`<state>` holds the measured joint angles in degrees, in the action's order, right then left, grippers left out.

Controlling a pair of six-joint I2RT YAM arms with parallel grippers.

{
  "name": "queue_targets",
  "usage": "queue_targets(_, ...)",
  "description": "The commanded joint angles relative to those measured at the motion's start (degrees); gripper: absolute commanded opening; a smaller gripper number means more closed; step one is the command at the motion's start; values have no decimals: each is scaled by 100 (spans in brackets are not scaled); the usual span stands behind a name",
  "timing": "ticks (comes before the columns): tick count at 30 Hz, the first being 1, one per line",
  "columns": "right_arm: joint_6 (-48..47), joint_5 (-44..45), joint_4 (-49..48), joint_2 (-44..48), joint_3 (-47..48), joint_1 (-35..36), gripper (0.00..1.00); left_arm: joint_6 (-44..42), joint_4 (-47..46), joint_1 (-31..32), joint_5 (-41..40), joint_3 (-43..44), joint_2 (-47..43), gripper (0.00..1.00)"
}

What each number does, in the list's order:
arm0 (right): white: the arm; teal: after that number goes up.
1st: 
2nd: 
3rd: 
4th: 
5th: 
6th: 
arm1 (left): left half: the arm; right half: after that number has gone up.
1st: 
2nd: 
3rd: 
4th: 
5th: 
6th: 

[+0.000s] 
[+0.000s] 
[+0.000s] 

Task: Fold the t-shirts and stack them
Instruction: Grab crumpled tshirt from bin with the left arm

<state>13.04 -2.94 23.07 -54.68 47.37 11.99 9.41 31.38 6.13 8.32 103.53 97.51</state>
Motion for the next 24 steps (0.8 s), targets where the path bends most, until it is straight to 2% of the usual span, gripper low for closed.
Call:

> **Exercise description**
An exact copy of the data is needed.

> **Task response**
`<state>` holds the measured joint angles in degrees, in the action's order, right then left, grippers left out.

Controlling a pair of six-joint I2RT YAM arms with parallel grippers.

{
  "name": "queue_targets",
  "usage": "queue_targets(_, ...)",
  "description": "The commanded joint angles relative to those measured at the motion's start (degrees); gripper: absolute commanded opening; a smaller gripper number means more closed; step one is the command at the motion's start; values have no decimals: each is scaled by 100 (spans in brackets are not scaled); the usual span stands behind a name",
  "timing": "ticks (comes before the columns): tick count at 30 Hz, the first being 1, one per line",
  "columns": "right_arm: joint_6 (-48..47), joint_5 (-44..45), joint_4 (-49..48), joint_2 (-44..48), joint_3 (-47..48), joint_1 (-35..36), gripper (0.00..1.00); left_arm: joint_6 (-44..42), joint_4 (-47..46), joint_1 (-31..32), joint_5 (-41..40), joint_3 (-43..44), joint_2 (-47..43), gripper (0.00..1.00)"
}

What each number does, in the list's order:
arm0 (right): white: the arm; teal: after that number goes up.
1st: 
2nd: 
3rd: 
4th: 
5th: 
6th: 
arm1 (left): left half: the arm; right half: after that number has gone up.
1st: 
2nd: 
3rd: 
4th: 
5th: 
6th: 

[+0.000s] 
[+0.000s] 
[+0.000s] 

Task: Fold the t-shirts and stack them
Instruction: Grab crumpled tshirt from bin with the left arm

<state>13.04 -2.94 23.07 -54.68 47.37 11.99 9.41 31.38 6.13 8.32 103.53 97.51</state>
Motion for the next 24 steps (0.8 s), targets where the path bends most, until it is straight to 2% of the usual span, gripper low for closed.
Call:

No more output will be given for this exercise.